* DATA SECTION
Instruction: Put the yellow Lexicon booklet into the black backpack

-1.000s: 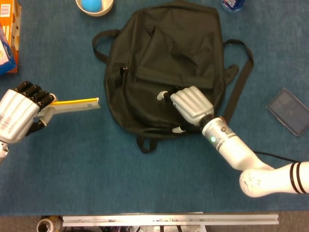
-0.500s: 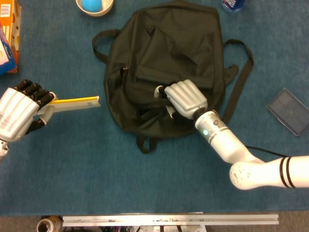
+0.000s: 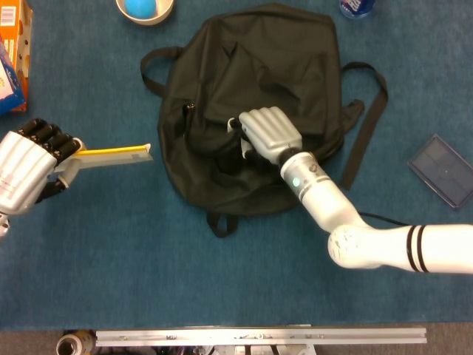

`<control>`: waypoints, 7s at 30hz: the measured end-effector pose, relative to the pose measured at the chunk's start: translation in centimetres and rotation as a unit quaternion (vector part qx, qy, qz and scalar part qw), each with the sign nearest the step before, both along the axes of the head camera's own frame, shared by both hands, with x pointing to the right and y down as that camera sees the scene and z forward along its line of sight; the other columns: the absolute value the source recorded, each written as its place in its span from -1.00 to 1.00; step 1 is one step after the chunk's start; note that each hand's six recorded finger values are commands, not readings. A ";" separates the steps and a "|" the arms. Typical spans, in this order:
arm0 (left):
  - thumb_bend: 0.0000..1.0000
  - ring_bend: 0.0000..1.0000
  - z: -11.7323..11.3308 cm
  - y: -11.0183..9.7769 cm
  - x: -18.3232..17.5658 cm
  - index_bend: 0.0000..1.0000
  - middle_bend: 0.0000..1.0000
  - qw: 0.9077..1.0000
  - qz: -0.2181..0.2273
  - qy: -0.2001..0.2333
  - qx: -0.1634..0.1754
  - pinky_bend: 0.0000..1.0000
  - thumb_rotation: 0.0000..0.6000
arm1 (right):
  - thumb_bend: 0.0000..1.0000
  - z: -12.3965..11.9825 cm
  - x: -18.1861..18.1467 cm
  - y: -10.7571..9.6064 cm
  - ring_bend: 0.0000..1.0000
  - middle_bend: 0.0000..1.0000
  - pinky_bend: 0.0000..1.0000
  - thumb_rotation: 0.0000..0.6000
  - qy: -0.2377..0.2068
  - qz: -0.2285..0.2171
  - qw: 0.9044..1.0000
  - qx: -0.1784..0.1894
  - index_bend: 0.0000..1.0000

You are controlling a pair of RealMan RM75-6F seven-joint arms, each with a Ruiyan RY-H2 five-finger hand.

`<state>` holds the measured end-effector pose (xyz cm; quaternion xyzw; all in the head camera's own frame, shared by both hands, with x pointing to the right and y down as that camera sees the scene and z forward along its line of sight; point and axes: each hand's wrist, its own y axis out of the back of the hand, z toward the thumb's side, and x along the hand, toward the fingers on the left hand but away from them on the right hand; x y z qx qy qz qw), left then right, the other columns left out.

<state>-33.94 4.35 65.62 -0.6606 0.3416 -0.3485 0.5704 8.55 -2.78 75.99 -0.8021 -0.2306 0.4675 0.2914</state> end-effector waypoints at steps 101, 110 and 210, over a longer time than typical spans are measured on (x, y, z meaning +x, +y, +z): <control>-0.26 -0.06 2.5 -4.6 15.5 0.45 0.24 0.995 0.077 0.064 0.024 -0.16 1.00 | 0.97 -6.5 -6.2 -8.6 0.21 0.19 0.71 1.00 -0.403 0.416 0.783 -0.228 0.14; -0.26 -0.02 4.3 -3.0 15.5 0.49 0.31 0.996 0.081 0.027 0.033 0.01 1.00 | 0.97 -6.7 -5.6 -9.1 0.21 0.19 0.71 1.00 -0.409 0.428 0.770 -0.236 0.14; -0.46 0.30 7.1 -1.9 21.6 0.76 0.63 0.987 0.100 -0.014 0.128 0.41 1.00 | 0.95 -6.7 -5.5 -8.2 0.22 0.19 0.71 1.00 -0.408 0.450 0.751 -0.259 0.15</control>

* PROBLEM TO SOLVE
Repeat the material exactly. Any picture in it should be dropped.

* YOUR SOLUTION
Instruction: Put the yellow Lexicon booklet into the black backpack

-1.000s: 
-0.500s: 
+0.000s: 

`<control>`: waypoints, 7s at 30hz: the measured end-effector pose, relative to the pose measured at the chunk's start: translation in centimetres and rotation as a unit quaternion (vector part qx, qy, qz and scalar part qw), each with the sign nearest the step before, both along the axes of the head camera's own frame, shared by both hands, with x pointing to the right and y down as that camera sees the scene and z forward along its line of sight; the other columns: the absolute value the source recorded, each written as its place in its span from -1.00 to 1.00; step 1 is one step after the chunk's start; note that each hand's six recorded finger values are commands, not readings. A ";" separates the steps and a "|" the arms. Typical spans, in this order:
arm0 (left):
  - thumb_bend: 0.0000..1.0000
  - ring_bend: 0.0000..1.0000
  - z: -11.7323..11.3308 cm
  - y: -11.0183..9.7769 cm
  - x: -18.3232..17.5658 cm
  - index_bend: 0.0000..1.0000
  - middle_bend: 0.0000..1.0000
  - qw: 0.9077..1.0000
  - qz: -0.2181..0.2273
  - qy: -0.2001..0.2333
  - qx: -0.1634..0.1754
  - pinky_bend: 0.0000..1.0000
  - thumb_rotation: 0.0000..0.6000
arm1 (right):
  - thumb_bend: 0.0000..1.0000
  - z: -12.3965..11.9825 cm
  - x: -18.1861..18.1467 cm
  - y: -10.7571..9.6064 cm
  - ring_bend: 0.0000..1.0000
  - middle_bend: 0.0000..1.0000
  - pinky_bend: 0.0000..1.0000
  - thumb_rotation: 0.0000..0.6000
  - qy: -0.2377..0.2068
  - qz: -0.2285..0.2171
  - qw: 0.9044..1.0000
  - qx: -0.1784..0.1894
  - index_bend: 0.0000..1.0000

You are controlling a pair of RealMan RM75-6F seven-joint arms, each with a Ruiyan RY-H2 five-finger hand.

`<state>` holds the measured end-effector pose (xyz cm; quaternion xyzw; all in the head camera's own frame, shared by both hands, with x pointing to the right and y down as that camera sees the scene and z forward along its line of sight; point and axes: each hand's wrist, its own y axis out of the back of the hand, z toward the thumb's side, and x along the hand, toward the fingers on the left hand but away from them on the right hand; x y z qx qy qz qw), left then right, the other columns left out.

<state>-33.94 4.35 65.62 -0.6606 0.3416 -0.3485 0.5704 8.55 -2.78 75.99 -0.8021 -0.2306 0.4675 0.2914</state> end-effector waypoints at steps 101, 110 and 210, over a longer time than typical spans are measured on (x, y, z meaning +x, +y, +z): <control>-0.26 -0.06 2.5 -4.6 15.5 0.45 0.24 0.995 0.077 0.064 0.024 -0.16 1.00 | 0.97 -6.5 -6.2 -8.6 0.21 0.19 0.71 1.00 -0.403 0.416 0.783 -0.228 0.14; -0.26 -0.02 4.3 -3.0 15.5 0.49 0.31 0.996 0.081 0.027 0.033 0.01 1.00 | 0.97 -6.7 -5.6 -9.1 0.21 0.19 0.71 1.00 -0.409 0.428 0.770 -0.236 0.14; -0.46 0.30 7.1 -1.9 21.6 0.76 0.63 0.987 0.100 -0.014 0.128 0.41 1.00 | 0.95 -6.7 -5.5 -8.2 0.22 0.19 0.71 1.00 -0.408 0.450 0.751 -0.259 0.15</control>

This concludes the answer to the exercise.